- Task description -
Gather the lines below that include the string "conveyor", copying each in full.

- Records provided -
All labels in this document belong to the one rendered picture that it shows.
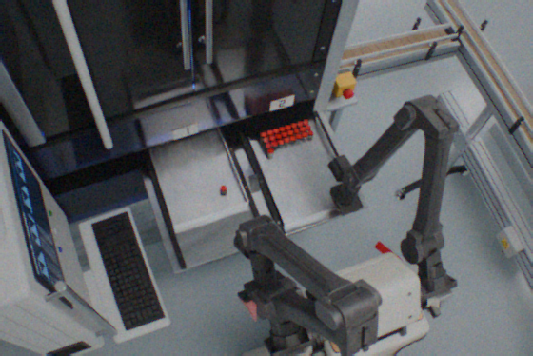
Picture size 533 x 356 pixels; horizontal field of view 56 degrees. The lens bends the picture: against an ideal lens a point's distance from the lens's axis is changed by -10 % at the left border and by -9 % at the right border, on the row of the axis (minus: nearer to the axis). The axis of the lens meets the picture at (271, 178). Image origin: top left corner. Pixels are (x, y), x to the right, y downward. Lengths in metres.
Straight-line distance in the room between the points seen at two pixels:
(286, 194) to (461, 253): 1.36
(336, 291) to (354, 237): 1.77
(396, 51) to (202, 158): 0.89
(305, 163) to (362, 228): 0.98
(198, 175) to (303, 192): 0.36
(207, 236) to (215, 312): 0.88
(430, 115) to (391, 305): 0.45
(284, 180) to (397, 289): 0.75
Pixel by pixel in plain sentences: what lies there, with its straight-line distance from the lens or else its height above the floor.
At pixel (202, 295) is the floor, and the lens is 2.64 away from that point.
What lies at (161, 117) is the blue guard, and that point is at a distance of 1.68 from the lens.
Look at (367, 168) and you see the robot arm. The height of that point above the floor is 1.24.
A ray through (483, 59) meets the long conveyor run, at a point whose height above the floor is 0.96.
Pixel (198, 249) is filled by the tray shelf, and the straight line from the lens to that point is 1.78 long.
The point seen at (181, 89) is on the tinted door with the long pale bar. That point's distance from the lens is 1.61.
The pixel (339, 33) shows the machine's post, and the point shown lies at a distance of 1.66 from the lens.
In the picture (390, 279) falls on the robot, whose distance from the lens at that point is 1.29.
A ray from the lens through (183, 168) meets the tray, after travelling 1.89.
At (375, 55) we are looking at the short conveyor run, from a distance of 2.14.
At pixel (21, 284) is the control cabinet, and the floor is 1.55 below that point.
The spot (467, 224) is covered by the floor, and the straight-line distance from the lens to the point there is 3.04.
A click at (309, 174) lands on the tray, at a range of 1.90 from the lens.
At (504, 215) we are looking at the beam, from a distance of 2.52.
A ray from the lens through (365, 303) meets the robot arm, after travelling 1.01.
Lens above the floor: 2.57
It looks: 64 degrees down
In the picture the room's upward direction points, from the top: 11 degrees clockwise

...

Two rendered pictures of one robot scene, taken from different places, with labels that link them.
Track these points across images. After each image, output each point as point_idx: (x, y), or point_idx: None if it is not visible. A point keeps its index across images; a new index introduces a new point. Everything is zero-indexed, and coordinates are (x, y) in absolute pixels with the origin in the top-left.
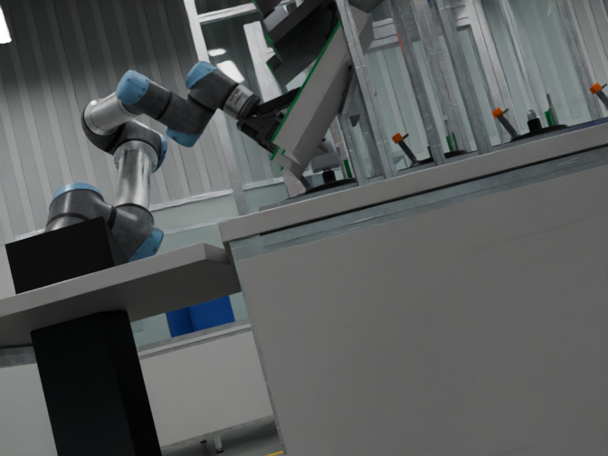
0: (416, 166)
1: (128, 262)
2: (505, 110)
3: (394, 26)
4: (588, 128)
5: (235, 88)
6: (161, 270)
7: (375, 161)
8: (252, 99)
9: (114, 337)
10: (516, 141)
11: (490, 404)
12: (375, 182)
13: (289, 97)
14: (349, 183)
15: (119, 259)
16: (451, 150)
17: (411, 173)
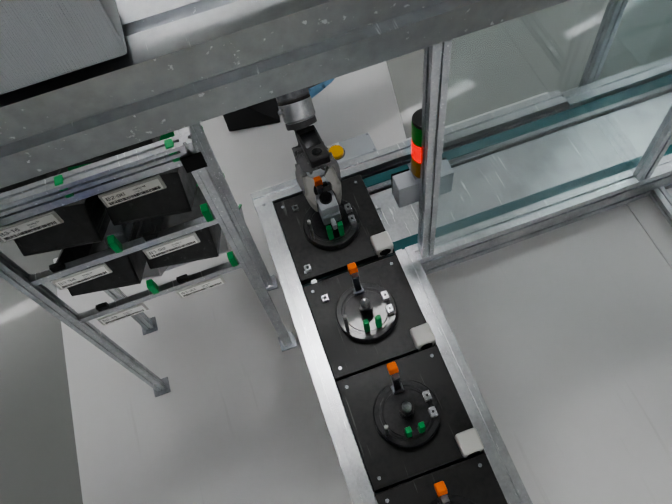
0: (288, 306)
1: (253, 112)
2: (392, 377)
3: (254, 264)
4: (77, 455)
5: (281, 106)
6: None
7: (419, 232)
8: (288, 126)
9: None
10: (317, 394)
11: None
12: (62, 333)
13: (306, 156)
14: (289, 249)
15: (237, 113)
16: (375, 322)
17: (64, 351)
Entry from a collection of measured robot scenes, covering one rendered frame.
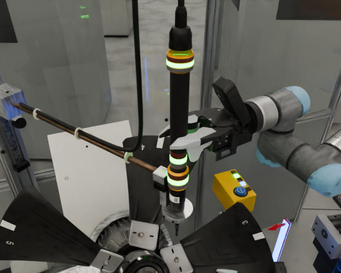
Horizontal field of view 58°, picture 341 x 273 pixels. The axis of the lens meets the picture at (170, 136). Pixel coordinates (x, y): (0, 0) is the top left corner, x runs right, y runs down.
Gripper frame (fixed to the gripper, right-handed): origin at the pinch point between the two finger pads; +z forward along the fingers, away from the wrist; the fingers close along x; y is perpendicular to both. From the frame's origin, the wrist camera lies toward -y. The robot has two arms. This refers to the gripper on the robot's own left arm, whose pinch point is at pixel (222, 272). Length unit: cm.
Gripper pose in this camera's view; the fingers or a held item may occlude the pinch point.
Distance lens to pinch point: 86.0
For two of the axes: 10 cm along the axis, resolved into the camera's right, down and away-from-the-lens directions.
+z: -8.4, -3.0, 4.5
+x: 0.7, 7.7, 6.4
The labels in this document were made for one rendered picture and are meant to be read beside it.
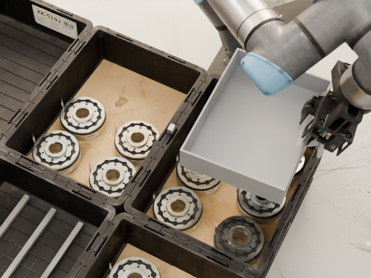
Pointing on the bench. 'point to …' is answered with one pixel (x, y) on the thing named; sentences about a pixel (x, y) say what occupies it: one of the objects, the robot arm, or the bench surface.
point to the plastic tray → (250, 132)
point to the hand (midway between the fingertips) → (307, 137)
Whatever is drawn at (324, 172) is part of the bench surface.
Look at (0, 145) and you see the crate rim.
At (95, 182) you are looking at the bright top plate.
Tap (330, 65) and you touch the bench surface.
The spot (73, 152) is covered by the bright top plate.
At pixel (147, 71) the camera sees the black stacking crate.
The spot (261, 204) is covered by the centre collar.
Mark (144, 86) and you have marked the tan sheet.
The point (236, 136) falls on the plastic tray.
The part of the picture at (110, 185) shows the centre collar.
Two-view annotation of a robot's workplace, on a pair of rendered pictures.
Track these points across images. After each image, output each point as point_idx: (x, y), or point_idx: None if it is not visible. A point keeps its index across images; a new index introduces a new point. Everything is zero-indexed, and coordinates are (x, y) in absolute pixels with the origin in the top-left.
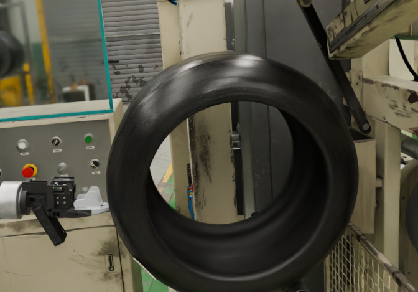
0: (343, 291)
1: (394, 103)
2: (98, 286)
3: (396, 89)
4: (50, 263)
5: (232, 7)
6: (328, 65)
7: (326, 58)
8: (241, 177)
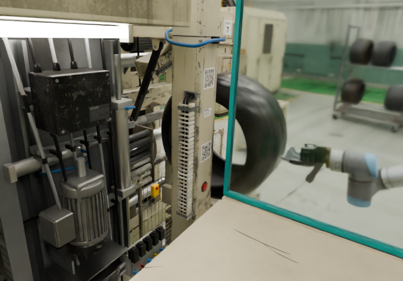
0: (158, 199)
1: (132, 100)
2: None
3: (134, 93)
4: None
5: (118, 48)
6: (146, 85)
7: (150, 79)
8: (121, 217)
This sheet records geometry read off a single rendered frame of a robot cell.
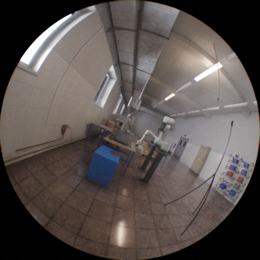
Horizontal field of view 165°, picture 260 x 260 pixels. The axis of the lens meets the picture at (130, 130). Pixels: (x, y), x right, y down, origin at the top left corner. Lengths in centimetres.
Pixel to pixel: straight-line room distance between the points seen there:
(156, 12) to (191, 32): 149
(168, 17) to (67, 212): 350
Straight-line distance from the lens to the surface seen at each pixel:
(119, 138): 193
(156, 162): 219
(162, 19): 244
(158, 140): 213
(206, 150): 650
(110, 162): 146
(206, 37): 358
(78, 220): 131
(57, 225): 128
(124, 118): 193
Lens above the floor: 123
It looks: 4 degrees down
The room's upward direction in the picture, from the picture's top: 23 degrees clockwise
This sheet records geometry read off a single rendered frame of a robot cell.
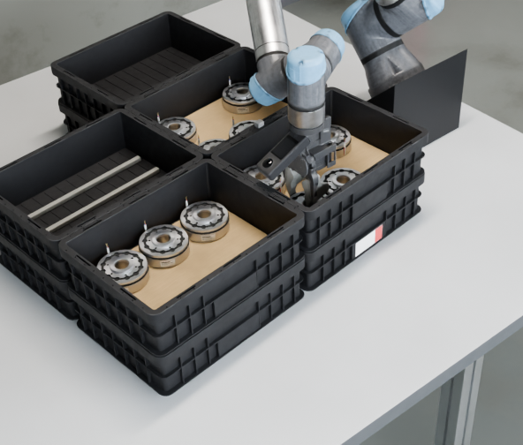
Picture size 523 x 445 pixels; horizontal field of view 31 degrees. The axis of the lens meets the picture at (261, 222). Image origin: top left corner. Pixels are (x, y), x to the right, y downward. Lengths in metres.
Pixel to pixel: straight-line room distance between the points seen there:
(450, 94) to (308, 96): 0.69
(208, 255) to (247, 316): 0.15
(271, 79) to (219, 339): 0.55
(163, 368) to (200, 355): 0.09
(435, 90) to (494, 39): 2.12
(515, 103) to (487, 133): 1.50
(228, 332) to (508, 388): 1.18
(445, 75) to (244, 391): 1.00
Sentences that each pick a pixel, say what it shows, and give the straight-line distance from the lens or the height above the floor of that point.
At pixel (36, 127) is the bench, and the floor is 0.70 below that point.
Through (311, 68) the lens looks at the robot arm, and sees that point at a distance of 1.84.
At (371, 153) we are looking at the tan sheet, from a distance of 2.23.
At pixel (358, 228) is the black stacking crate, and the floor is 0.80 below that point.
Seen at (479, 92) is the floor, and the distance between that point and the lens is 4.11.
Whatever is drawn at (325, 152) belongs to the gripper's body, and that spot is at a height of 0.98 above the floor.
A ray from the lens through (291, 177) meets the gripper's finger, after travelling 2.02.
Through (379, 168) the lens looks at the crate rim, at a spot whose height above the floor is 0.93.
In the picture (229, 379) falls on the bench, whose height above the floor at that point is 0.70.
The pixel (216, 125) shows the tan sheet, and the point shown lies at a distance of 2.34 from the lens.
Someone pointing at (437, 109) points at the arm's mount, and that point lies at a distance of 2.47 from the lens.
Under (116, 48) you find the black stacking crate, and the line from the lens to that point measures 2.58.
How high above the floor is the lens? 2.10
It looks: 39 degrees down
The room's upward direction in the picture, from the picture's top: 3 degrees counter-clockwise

* * *

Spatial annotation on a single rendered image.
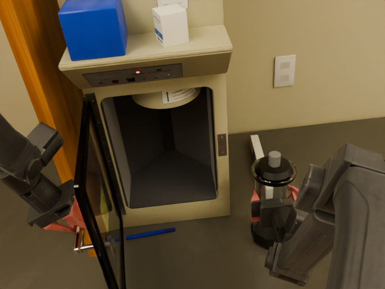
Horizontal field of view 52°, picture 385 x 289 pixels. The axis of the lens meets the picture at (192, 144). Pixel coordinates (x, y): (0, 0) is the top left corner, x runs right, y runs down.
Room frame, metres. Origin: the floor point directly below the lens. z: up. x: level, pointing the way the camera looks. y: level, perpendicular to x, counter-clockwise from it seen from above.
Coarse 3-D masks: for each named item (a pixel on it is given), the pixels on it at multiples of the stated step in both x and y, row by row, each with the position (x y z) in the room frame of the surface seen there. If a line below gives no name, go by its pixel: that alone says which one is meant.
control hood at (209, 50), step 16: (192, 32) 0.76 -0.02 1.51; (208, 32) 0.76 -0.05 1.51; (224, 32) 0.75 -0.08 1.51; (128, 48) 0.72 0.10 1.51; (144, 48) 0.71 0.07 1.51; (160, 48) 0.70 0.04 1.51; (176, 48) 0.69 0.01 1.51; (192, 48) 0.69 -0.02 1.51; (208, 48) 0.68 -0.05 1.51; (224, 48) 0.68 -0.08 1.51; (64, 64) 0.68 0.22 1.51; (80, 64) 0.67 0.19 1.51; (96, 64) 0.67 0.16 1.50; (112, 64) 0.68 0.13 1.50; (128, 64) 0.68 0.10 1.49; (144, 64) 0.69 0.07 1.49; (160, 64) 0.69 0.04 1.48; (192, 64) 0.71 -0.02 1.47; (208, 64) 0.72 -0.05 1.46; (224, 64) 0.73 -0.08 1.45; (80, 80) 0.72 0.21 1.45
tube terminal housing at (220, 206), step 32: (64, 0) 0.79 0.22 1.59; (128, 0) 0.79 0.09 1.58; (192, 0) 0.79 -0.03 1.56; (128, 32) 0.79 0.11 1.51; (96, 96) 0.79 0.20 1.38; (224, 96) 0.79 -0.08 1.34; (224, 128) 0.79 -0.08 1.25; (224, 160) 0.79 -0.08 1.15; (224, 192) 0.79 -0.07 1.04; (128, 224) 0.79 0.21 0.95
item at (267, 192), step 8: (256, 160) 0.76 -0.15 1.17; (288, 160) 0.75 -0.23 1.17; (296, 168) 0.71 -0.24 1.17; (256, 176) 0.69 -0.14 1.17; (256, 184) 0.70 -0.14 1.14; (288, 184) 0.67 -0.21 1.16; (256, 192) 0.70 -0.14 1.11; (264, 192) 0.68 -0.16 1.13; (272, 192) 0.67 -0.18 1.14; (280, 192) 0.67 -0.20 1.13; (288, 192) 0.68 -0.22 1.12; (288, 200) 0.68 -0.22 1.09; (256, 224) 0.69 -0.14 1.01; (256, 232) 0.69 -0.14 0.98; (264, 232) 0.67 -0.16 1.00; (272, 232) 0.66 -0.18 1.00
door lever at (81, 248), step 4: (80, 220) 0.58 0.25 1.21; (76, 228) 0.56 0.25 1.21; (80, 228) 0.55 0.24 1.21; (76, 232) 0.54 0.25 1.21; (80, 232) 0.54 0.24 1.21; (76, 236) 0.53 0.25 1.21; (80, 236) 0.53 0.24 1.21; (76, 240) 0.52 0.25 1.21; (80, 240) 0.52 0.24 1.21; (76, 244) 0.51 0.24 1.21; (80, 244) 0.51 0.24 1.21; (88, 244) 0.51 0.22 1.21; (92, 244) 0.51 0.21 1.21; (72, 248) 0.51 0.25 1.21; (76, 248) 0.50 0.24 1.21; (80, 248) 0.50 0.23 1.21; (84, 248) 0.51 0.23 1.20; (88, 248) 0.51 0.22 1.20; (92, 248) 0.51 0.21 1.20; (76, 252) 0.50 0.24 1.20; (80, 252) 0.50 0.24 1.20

- Written response -
A ray through (483, 59) meets the long conveyor run, at a point whose height above the floor is 0.96.
At (375, 55) we are looking at the short conveyor run, from a distance of 2.14.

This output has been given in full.